Lastly, during the Babylonian Captivity, the Jews represented continuity in the fact that they wrote down stores in the Torah, and Jewish priests ritualized common Jewish worship, such as Passover and Seder. The fact that the Torah, compiled in this setting, has been passed down in writing until present day, and that the Jews were able to preserve their culture and religion, and resisted cultural diffusion during the captivity demonstrate the continuity of the Jews until present day.
The Persians represented cultural diffusion and continuity with the Jews religiously, politically, and culturally. First, Cyrus the Great of the Persians eventually conquered the Neo-Babylonians in 550 BCE, and expands the Jewish empire, representing cultural diffusion. He believes in religious tolerance, and thus frees the Jews from their captivity, and allows the Jews to return home and practice their religion freely, as long as they obey him; Cyrus the Great also allows the Jews to build the Second Temple of Jerusalem.
Second, the Persians build the first main road in the Mesopotamian region, which allowed for the transfer of information and for cultural diffusion. Lastly, a wise man named Zoroaster founded the religion Zoroastrianism. He saw the force of light, good as Ahura Mazda, and the force of dark, bad as Angra Mainya. The Jews favored this religion, and liked that there was a counterforce which attempted to undermine God’s will, so they incorporated that idea into Judaism, and called the bad force Satan. This represents syncretism, or religious cultural diffusion between Zoroastrianism and Judaism.
The Jews culturally diffused with the Sumerians, Babylonians, Assyrians, Neo-Babylonians, and Persians and Zoroastrians religiously, culturally, and politically, as did the Jews use ideas from these civilizations. The Jews fulfilled the purpose of their life, to resist cultural diffusion and maintain their own culture and religion, until the 4th century CE at the time of the Greek-Macedonian invasion. The Greek-Macedonians eventually lured the Jews into combining ideas and culturally diffusing, with their highly intellectual and great civilization from the West.
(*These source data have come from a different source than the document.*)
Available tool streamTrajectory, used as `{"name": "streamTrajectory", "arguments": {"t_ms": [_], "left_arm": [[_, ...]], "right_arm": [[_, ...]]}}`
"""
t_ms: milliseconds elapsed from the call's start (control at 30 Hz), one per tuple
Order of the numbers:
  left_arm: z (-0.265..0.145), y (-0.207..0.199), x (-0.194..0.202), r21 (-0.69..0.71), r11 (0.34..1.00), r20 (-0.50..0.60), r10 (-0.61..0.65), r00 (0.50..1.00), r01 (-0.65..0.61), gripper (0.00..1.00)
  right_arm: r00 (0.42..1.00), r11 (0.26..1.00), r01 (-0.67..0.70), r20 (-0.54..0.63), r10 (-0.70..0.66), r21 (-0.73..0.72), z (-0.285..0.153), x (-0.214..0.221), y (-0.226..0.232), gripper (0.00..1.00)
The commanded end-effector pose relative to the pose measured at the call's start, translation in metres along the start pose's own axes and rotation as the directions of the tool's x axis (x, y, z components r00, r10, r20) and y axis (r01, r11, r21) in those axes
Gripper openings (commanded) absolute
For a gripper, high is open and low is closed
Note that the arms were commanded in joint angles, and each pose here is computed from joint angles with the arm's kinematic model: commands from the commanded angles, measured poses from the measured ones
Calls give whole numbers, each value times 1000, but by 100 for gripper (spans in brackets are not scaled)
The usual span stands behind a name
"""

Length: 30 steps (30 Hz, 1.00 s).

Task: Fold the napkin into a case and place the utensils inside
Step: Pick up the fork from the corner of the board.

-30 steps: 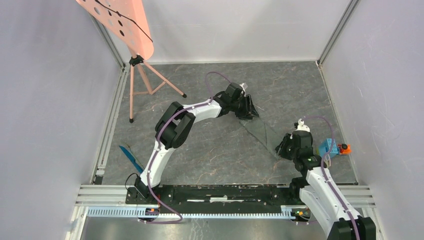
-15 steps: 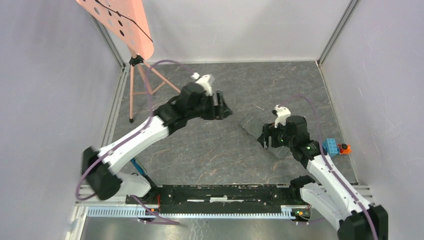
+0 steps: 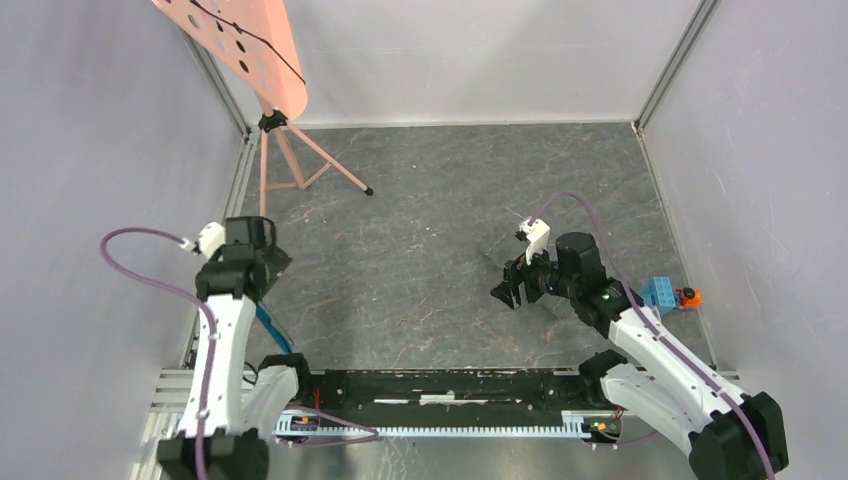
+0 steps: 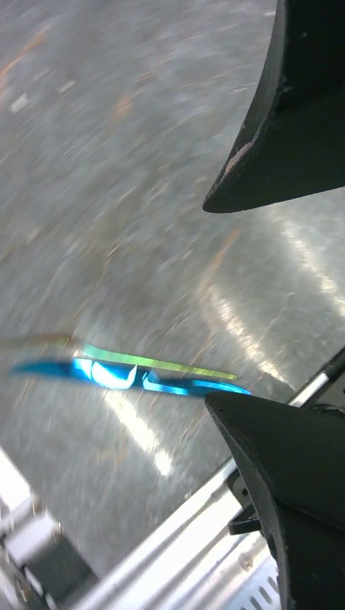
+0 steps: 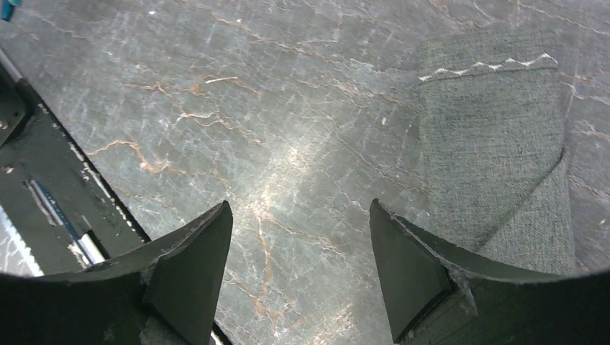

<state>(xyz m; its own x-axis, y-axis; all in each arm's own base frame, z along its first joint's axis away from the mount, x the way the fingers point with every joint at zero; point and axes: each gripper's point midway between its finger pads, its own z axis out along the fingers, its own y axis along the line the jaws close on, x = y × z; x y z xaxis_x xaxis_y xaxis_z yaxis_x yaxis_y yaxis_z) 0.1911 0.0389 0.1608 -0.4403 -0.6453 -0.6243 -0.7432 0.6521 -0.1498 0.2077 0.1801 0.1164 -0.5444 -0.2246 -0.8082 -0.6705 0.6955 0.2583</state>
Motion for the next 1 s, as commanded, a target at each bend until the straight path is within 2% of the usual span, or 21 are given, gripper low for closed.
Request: {"name": "streamTrajectory", "arguments": {"t_ms": [0,100,167,267,433,567,800,967], "left_arm": [[50,40,-26,-227,963,-6,-149,989,144,100],[79,36,-39,-244,957,-22,-167,986,157,97],[94,37,-50,-276,948,16,-160,987,158,88],[110,35,-46,-303,945,-35,-141,989,125,78],[128,46,-31,-357,930,-69,-125,990,93,78],[144,41,-31,-318,944,-90,-122,988,87,70],[167,42,-23,-250,961,-147,-155,977,115,73],[176,41,-28,-203,971,-141,-152,978,122,65]], "right_arm": [[995,994,63,88,-55,-93,-6,-21,19,76],[993,992,67,99,-57,-103,-10,-22,23,76],[993,991,68,100,-56,-113,-11,-21,25,76],[993,991,67,101,-55,-114,-11,-18,25,76],[993,992,68,103,-58,-102,-12,-20,24,75],[993,992,64,100,-54,-105,-11,-22,24,75],[996,992,52,79,-43,-117,-7,-18,24,74],[996,992,49,81,-40,-112,-7,-20,24,73]]}}
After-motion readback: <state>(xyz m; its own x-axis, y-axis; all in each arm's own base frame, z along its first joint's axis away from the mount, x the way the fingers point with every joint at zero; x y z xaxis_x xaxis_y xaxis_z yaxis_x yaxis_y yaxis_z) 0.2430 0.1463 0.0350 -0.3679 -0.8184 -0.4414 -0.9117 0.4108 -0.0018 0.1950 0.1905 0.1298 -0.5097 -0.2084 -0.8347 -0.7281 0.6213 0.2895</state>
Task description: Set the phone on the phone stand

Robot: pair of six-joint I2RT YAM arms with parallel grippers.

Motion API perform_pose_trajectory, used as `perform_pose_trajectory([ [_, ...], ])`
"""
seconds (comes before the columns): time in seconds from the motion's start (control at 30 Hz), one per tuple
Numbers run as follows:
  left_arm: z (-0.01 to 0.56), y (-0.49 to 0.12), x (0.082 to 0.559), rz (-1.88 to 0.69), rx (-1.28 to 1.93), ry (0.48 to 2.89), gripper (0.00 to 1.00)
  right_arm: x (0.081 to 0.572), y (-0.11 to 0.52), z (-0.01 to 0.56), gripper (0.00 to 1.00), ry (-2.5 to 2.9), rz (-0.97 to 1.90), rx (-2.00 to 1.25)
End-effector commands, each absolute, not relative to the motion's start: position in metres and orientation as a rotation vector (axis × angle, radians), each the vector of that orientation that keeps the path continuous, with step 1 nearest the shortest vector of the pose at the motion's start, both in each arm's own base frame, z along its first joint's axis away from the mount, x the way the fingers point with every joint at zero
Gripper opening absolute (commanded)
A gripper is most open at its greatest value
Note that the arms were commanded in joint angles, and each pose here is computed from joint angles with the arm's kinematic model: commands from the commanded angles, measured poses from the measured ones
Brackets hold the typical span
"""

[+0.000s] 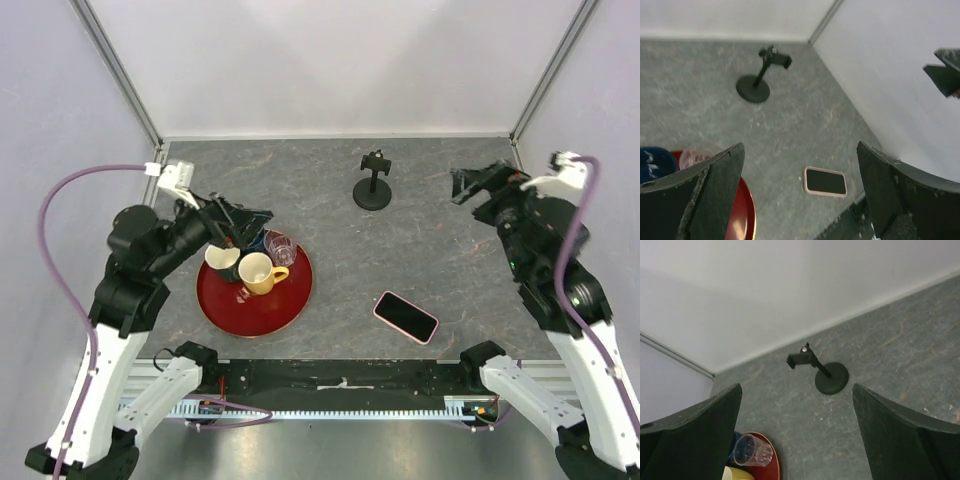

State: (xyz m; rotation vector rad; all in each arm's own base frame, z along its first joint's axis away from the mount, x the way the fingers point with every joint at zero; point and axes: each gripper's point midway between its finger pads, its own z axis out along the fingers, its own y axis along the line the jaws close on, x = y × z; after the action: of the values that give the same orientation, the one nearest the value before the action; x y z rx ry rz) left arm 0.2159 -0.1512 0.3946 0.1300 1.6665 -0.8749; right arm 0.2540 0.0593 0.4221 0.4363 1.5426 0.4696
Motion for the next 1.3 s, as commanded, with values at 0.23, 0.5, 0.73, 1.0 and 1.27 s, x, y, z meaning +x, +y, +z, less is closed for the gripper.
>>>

Eventually, the Greeks Hellenized the Jews, and the Hellenized Jews translated the Torah, written during the Babylonian Captivity, and the Tanakh from Hebrew, to Greek. The Jews were remarkable in the fact that they resisted cultural diffusion even during times of invasion, as in the Assyrian and Neo-Babylonian conquests. The Jews have been remembered for their great advancements and contributions, most profoundly, the Hebrew Bible that has been compiled from the Torah and the Tanakh.